*Task*: Could you set down, exactly as they stand, only the lines from the one containing "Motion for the" through the end of the listing?
Provided data below:
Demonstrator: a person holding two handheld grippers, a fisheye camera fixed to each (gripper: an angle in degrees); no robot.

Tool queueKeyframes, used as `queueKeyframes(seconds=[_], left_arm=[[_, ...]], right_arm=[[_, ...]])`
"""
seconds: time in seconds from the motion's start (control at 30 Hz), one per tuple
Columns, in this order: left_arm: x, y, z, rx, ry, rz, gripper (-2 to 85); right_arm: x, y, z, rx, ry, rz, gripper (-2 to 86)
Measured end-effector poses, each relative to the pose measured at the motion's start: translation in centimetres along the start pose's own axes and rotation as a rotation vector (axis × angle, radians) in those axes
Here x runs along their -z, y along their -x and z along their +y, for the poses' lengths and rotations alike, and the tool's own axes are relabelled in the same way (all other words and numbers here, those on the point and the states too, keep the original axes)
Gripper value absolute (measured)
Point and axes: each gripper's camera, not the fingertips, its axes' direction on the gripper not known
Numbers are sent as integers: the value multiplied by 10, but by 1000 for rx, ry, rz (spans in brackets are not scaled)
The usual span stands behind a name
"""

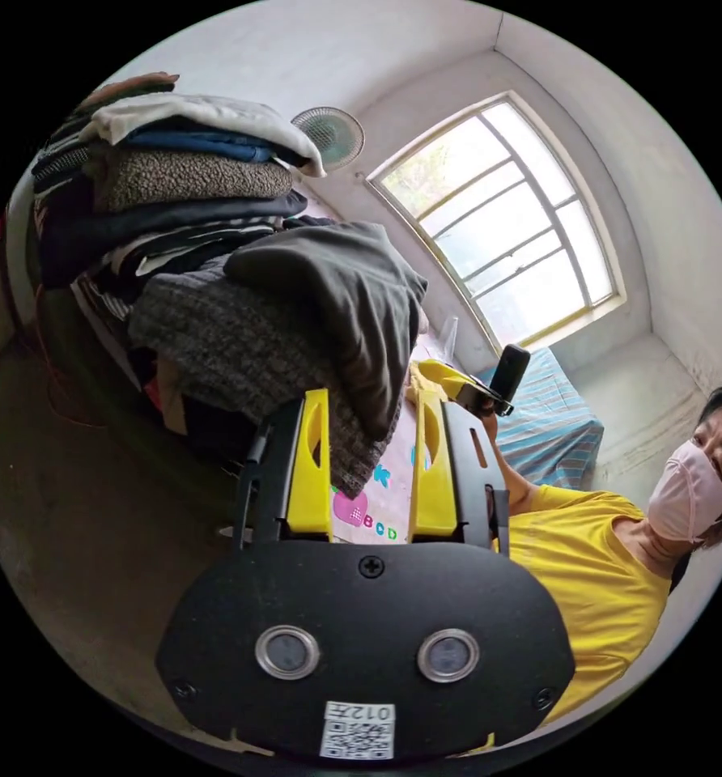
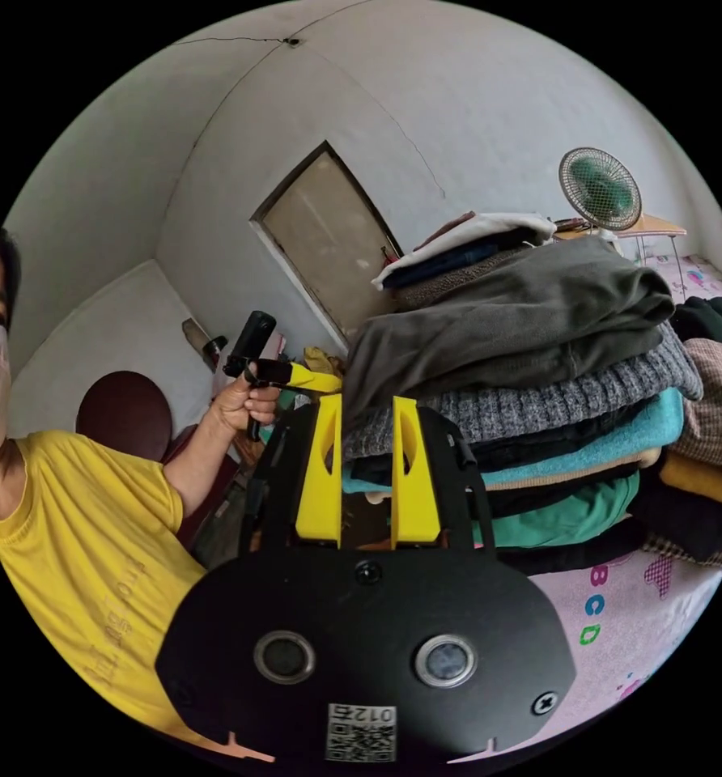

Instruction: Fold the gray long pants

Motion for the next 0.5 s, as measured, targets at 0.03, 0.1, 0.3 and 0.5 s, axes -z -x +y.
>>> queueKeyframes(seconds=[0.03,0.1,0.3,0.5], left_arm=[[-12,-7,-4,-27,7,29,112],[-33,-20,-14,-60,43,4,96],[-59,-73,-38,-155,79,51,40],[-83,-53,-30,-15,153,175,26]], right_arm=[[-6,-6,-2,-8,-3,-10,82],[-12,-14,-6,-14,-16,1,79],[-23,-42,-14,-46,-38,28,72],[-15,-70,-22,-75,-84,97,71]])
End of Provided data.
*Task result*:
Motion for the next 0.5 s, as measured, targets at 0.03, 0.1, 0.3 and 0.5 s, axes -z -x +y.
>>> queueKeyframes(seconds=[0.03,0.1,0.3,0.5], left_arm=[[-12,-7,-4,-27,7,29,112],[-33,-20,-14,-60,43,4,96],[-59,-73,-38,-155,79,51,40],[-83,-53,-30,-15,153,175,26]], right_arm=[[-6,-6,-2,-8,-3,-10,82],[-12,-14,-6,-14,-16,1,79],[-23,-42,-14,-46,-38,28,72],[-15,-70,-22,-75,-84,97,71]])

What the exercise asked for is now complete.